I told Grace about the story I'd heard on NPR the week before of a flamingo in Siberia.
"Yeah, so these boys were ice fishing in Siberia and something fell from the sky. It was a pink flamingo," I told her.
She didn't believe it. They took it to the zoo. A year later in November, the exact same thing happened. A flamingo froze in the skies above Siberia and fell to the ground in the same village. NPR talked to a scientist and learned that birds can sometimes get turned around so they fly exactly 180 degrees in the opposite direction of where they should be migrating. And guess what, this village in Siberia was 180 degrees opposite of Iran where the flamingos who summer in Kazakhstan should have been headed. They get turned around and go 180 degrees opposite of where they should go.

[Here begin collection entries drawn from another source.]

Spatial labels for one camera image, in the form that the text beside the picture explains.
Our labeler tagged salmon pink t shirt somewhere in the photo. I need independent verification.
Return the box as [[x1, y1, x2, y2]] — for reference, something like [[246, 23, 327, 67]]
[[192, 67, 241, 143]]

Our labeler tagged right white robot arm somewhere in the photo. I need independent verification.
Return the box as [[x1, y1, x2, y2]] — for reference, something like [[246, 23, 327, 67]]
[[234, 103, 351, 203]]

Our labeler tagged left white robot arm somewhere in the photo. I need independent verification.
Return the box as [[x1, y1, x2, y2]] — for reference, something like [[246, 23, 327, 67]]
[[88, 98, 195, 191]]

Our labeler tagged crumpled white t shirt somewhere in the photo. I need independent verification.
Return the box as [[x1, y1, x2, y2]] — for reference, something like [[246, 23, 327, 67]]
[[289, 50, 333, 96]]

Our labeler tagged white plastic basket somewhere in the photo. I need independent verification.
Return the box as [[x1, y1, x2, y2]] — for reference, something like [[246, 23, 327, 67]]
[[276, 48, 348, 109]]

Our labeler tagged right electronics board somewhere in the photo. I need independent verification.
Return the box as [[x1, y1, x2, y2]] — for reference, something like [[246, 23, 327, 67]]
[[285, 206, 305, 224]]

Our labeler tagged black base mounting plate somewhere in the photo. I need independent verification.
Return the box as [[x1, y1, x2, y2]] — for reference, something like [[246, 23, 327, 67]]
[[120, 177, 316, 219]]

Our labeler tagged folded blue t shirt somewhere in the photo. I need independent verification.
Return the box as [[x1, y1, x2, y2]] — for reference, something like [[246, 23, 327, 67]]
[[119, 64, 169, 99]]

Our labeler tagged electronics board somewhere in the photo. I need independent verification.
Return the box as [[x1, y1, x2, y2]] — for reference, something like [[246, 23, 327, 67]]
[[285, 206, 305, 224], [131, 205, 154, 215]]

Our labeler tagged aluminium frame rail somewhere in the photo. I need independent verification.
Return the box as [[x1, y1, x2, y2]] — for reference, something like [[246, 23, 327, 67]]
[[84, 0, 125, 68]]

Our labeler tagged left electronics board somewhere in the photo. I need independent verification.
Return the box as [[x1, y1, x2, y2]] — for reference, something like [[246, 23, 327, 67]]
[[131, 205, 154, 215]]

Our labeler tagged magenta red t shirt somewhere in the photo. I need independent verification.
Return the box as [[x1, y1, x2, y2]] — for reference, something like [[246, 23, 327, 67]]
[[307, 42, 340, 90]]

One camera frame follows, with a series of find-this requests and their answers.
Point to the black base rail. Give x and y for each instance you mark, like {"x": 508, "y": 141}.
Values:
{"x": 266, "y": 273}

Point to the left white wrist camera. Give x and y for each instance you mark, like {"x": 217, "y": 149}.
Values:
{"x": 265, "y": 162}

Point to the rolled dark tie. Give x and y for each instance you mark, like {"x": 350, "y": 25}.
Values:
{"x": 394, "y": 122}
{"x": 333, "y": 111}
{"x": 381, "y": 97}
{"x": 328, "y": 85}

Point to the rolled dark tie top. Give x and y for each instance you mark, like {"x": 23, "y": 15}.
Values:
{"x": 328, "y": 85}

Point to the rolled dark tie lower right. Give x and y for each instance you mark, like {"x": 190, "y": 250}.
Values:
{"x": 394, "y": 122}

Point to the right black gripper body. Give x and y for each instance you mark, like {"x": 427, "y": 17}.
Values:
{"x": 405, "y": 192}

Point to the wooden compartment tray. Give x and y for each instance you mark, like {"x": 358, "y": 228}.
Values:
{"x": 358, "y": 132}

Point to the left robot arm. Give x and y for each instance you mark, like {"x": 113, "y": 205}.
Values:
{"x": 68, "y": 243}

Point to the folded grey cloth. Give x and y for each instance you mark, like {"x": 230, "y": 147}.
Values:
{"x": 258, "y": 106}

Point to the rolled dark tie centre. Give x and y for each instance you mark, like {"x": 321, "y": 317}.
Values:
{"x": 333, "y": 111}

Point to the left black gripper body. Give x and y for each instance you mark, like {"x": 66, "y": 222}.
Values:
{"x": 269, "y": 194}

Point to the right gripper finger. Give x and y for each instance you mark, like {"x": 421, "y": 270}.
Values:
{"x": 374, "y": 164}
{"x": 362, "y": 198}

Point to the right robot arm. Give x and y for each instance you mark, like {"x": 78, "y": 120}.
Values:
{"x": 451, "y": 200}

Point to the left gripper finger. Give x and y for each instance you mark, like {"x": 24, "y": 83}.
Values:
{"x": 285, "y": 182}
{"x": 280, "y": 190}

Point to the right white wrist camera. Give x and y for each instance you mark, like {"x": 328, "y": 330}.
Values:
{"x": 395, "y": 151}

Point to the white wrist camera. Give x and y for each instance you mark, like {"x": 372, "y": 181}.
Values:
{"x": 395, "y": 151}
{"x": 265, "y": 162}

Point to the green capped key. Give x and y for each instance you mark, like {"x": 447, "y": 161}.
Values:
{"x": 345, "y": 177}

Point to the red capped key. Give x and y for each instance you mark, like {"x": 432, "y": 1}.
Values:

The flamingo story was amazing, but even more amazing is the fact that I get to hear stories like this on NPR and relate them to my children. Sometimes they care; most of the time they don't.
When Grace was a baby, we lived in a small city in the middle of Florida. As I stayed home with an infant, nursing her, rocking her, singing to her, I could barely tune in the NPR station in Tampa, which helped me stay sane. I could listen to the station for brain stimulation while I sang "Hush little baby don't say a word, Mama's gonna buy you a mockingbird" for the 100th time that day.
When the boys were born, we lived in Michigan and the Ann Arbor NPR station came in loud and clear. Each morning and each evening, the wisdom of the reporters boomed from the radio. Although I might be spending the day with infants and toddlers, I could carry on adult conversations and stay up to date on important issues.
I'm sure that when my children have moved out of the house, the sound of NPR morning edition wil give them a homesick feeling. The morning theme music should always remind them of me, even if now they switch channels in the car when we drive together.
Today, more than ever, we need a news organization that has the goal of finding and sharing the news with the American people without a secret agenda. So many "news" channels have become propaganda arms of either political party. People watch Fox news or MSNBC and actually think they are giving a straight news story rather than propaganda. But they aren't; both channels intend to persuade viewers that their points of view are correct. They leave out important points. They tell their side and ask leading questions.
NPR shows both sides. How do I know? Because many times, I disagree with the person being interviewed on NPR. Many times I agree.
So whatever happens, whether the government continues to help fund NPR, it needs to continue to operate, delving into the events of the day and giving the news in a straightforward manner.
Some days, NPR has been the one thing that gave me hope. Some days.."If that mockingbird don't sing, Mama's gonna buy you a diamond ring"...NPR saved my life.